_The input_.
* * * * * * *

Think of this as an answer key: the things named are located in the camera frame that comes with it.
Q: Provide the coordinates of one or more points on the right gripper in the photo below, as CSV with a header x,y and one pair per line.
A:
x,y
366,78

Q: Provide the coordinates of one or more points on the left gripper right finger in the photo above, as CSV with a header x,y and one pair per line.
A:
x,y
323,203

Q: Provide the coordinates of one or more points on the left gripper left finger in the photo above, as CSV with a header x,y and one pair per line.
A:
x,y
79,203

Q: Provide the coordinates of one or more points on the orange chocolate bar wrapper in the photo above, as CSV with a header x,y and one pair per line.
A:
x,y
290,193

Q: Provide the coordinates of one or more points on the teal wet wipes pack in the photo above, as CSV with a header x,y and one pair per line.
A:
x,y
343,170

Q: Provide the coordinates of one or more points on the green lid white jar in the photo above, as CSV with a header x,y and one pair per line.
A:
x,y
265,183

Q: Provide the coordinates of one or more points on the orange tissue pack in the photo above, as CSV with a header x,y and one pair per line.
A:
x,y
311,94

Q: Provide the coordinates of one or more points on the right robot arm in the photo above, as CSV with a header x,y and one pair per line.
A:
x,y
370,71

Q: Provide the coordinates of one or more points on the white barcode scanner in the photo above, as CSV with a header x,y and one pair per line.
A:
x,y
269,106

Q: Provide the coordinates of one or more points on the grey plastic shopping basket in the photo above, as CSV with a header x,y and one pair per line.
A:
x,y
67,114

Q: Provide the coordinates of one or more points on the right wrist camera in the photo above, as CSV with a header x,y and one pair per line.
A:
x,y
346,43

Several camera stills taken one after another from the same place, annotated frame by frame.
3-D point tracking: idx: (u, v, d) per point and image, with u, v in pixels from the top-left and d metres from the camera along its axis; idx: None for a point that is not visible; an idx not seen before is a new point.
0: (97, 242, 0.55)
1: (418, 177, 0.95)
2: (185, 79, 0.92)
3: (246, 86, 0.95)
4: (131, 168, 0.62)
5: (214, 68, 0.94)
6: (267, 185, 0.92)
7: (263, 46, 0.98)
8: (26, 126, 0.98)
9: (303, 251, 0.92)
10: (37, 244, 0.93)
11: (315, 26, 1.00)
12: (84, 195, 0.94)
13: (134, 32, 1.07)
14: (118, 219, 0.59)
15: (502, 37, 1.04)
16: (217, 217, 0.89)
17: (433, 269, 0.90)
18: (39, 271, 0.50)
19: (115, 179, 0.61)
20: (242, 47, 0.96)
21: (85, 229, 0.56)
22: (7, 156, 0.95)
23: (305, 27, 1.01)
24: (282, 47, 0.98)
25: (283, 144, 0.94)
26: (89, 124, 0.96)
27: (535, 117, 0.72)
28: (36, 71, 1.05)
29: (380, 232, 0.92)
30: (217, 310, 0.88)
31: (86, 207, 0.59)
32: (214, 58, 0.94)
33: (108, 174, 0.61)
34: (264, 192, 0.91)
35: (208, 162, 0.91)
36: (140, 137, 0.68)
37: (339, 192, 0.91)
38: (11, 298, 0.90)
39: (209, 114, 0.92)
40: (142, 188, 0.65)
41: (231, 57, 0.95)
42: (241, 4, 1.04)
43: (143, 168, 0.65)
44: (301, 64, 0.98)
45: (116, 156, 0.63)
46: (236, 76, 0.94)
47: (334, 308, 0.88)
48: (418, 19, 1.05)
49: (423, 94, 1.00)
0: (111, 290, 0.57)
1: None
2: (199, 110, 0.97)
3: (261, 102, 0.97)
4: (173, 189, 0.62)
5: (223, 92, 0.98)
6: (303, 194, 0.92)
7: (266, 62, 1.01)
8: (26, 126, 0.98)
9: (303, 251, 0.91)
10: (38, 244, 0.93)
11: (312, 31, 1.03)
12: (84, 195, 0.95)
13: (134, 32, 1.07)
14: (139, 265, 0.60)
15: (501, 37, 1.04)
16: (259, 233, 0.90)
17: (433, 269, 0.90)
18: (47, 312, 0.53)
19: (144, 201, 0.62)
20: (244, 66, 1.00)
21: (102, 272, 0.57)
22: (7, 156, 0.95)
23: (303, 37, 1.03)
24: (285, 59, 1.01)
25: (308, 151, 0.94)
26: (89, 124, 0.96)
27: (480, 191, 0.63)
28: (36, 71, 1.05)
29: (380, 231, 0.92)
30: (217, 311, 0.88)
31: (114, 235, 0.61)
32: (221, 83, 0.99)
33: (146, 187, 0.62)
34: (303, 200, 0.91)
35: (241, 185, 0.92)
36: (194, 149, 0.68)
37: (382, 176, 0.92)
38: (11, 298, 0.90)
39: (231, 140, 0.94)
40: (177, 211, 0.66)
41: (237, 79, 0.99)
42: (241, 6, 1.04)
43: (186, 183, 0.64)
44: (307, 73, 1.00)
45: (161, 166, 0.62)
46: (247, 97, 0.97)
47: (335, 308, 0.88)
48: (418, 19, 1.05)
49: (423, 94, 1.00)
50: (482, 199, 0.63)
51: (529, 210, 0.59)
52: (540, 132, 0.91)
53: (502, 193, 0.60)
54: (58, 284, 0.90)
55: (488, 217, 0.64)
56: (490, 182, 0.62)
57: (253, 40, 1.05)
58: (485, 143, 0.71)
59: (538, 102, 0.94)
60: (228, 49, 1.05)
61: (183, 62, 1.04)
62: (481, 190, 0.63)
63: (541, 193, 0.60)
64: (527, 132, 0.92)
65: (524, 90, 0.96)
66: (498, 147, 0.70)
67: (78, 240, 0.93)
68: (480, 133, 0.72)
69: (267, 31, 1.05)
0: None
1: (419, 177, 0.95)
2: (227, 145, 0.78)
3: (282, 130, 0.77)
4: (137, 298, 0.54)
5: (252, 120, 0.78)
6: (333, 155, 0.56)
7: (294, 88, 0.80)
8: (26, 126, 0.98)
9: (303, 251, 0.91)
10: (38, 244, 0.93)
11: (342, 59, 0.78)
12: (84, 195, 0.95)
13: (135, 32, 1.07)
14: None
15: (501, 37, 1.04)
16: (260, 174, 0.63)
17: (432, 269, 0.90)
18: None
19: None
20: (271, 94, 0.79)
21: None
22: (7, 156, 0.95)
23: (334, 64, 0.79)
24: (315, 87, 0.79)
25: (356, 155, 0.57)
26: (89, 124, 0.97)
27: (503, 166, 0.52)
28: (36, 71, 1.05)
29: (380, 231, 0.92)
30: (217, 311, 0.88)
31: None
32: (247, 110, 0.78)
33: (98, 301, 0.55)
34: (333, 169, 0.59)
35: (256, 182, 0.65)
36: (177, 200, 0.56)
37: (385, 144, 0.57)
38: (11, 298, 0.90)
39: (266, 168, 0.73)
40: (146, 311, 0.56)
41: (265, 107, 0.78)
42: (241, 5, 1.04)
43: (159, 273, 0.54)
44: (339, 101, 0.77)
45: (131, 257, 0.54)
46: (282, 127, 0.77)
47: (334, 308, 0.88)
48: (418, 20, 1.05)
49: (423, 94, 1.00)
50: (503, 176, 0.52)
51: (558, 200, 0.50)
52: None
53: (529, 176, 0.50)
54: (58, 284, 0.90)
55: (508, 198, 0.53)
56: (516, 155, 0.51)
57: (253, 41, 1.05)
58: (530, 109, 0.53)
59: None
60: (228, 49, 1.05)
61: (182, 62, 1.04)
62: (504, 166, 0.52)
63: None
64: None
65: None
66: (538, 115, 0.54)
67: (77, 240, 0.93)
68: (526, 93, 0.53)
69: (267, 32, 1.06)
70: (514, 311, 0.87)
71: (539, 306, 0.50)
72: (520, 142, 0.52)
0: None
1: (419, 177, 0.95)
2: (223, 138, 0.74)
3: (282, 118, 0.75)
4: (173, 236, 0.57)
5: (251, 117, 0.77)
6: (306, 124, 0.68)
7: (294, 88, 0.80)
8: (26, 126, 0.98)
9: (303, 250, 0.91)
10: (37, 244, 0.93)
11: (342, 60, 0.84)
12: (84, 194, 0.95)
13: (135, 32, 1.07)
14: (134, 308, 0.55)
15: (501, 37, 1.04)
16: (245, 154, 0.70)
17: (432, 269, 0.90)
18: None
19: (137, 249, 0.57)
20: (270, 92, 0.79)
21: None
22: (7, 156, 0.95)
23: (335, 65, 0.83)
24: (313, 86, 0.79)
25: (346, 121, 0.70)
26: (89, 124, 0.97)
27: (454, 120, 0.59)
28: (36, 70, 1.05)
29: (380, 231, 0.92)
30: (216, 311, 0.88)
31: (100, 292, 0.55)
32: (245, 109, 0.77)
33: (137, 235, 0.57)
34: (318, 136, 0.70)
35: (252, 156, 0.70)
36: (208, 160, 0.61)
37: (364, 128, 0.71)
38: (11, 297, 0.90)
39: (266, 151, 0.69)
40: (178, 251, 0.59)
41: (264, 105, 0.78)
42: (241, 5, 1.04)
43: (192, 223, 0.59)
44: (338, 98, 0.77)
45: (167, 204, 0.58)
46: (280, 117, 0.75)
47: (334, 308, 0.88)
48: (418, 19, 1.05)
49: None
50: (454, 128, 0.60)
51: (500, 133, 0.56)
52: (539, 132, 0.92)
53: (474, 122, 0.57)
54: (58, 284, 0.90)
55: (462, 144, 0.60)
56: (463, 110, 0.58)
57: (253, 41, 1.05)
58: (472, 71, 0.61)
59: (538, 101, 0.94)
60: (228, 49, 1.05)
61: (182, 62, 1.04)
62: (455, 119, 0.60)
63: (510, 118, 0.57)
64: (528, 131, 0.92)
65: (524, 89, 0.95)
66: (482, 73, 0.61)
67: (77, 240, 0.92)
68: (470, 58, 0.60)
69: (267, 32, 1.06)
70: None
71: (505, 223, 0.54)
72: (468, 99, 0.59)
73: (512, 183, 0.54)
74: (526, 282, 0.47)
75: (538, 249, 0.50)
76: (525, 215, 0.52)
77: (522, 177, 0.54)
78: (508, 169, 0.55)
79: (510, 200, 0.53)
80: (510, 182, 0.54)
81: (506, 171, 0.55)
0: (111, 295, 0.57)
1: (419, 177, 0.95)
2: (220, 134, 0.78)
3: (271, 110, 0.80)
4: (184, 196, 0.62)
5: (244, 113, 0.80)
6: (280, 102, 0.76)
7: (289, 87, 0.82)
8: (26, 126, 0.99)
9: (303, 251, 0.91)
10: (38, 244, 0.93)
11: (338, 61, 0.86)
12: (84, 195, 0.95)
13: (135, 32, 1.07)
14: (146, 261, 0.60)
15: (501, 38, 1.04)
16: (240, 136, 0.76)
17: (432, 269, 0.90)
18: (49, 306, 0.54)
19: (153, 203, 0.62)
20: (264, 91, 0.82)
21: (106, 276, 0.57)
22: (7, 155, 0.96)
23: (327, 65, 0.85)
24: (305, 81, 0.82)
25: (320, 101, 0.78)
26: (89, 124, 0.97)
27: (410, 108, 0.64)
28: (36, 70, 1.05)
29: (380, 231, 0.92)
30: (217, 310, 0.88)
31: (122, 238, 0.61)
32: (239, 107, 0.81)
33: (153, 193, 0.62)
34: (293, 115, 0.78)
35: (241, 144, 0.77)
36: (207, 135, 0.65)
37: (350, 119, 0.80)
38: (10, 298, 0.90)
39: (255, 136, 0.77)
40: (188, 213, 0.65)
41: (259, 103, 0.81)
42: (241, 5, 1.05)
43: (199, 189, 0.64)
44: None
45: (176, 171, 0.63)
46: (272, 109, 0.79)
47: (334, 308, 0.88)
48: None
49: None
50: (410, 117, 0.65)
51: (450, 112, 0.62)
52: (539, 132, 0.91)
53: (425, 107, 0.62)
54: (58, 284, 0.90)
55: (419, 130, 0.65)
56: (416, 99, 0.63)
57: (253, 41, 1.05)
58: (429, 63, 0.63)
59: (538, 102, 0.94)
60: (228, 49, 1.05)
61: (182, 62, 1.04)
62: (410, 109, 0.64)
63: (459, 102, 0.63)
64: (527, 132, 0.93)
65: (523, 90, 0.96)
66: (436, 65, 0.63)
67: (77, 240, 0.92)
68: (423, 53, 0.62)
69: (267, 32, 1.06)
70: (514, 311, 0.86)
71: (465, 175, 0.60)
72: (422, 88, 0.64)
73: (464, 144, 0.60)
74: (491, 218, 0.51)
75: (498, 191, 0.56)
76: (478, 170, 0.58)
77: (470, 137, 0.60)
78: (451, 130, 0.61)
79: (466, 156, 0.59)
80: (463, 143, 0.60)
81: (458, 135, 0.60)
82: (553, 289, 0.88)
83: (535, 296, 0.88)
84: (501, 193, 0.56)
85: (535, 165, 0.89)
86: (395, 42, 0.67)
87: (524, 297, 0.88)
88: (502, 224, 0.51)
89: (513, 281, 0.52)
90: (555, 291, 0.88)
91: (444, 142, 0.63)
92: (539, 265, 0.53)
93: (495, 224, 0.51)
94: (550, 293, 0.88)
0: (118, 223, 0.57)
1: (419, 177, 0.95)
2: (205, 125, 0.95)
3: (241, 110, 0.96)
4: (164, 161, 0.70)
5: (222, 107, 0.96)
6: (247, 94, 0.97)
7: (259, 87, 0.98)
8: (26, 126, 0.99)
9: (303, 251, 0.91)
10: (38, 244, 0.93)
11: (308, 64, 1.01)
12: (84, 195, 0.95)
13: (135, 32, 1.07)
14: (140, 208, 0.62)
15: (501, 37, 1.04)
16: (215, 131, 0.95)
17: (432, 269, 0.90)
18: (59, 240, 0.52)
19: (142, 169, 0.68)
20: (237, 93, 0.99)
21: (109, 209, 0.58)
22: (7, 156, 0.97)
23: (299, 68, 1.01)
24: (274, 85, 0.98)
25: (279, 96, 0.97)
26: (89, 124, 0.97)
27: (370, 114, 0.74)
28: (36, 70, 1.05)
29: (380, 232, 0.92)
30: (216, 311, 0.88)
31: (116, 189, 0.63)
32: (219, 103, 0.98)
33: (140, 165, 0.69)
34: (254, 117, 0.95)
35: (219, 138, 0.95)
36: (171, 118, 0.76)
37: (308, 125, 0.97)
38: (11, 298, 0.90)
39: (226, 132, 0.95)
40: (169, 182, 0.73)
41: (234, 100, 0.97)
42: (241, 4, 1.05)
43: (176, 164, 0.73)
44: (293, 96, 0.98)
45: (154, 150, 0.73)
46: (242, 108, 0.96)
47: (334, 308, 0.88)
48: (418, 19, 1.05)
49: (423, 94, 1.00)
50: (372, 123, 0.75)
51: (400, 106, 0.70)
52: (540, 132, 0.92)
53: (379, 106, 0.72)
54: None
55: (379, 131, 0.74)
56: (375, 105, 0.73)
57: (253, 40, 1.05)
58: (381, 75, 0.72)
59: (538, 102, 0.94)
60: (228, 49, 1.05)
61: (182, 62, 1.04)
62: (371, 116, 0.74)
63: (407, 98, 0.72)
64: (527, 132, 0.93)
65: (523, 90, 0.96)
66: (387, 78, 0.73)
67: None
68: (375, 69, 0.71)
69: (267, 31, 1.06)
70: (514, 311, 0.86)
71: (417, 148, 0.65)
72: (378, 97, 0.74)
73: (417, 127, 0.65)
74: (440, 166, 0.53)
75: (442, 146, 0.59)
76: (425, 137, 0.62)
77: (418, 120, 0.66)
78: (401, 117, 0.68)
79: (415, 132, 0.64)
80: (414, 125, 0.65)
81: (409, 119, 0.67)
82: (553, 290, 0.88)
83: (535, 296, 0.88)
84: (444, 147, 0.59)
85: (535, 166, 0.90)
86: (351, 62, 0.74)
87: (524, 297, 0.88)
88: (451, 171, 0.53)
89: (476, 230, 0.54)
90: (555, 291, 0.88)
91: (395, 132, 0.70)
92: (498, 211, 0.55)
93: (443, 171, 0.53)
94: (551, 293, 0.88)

* * * * * * *

_To do_.
The range runs from the line above containing "18: (39, 271, 0.50)" to the line containing "18: (47, 312, 0.53)", inclusive. Restate those lines word for word and no others.

_Result of this exercise_.
18: (39, 271, 0.50)
19: (115, 179, 0.61)
20: (242, 47, 0.96)
21: (85, 229, 0.56)
22: (7, 156, 0.95)
23: (305, 27, 1.01)
24: (282, 47, 0.98)
25: (283, 144, 0.94)
26: (89, 124, 0.96)
27: (535, 117, 0.72)
28: (36, 71, 1.05)
29: (380, 232, 0.92)
30: (217, 310, 0.88)
31: (86, 207, 0.59)
32: (214, 58, 0.94)
33: (108, 174, 0.61)
34: (264, 192, 0.91)
35: (208, 162, 0.91)
36: (140, 137, 0.68)
37: (339, 192, 0.91)
38: (11, 298, 0.90)
39: (209, 114, 0.92)
40: (142, 188, 0.65)
41: (231, 57, 0.95)
42: (241, 4, 1.04)
43: (143, 168, 0.65)
44: (301, 64, 0.98)
45: (116, 156, 0.63)
46: (236, 76, 0.94)
47: (334, 308, 0.88)
48: (418, 19, 1.05)
49: (423, 94, 1.00)
0: (111, 290, 0.57)
1: None
2: (199, 110, 0.97)
3: (261, 102, 0.97)
4: (173, 189, 0.62)
5: (223, 92, 0.98)
6: (303, 194, 0.92)
7: (266, 62, 1.01)
8: (26, 126, 0.98)
9: (303, 251, 0.91)
10: (38, 244, 0.93)
11: (312, 31, 1.03)
12: (84, 195, 0.95)
13: (134, 32, 1.07)
14: (139, 265, 0.60)
15: (501, 37, 1.04)
16: (259, 233, 0.90)
17: (433, 269, 0.90)
18: (47, 312, 0.53)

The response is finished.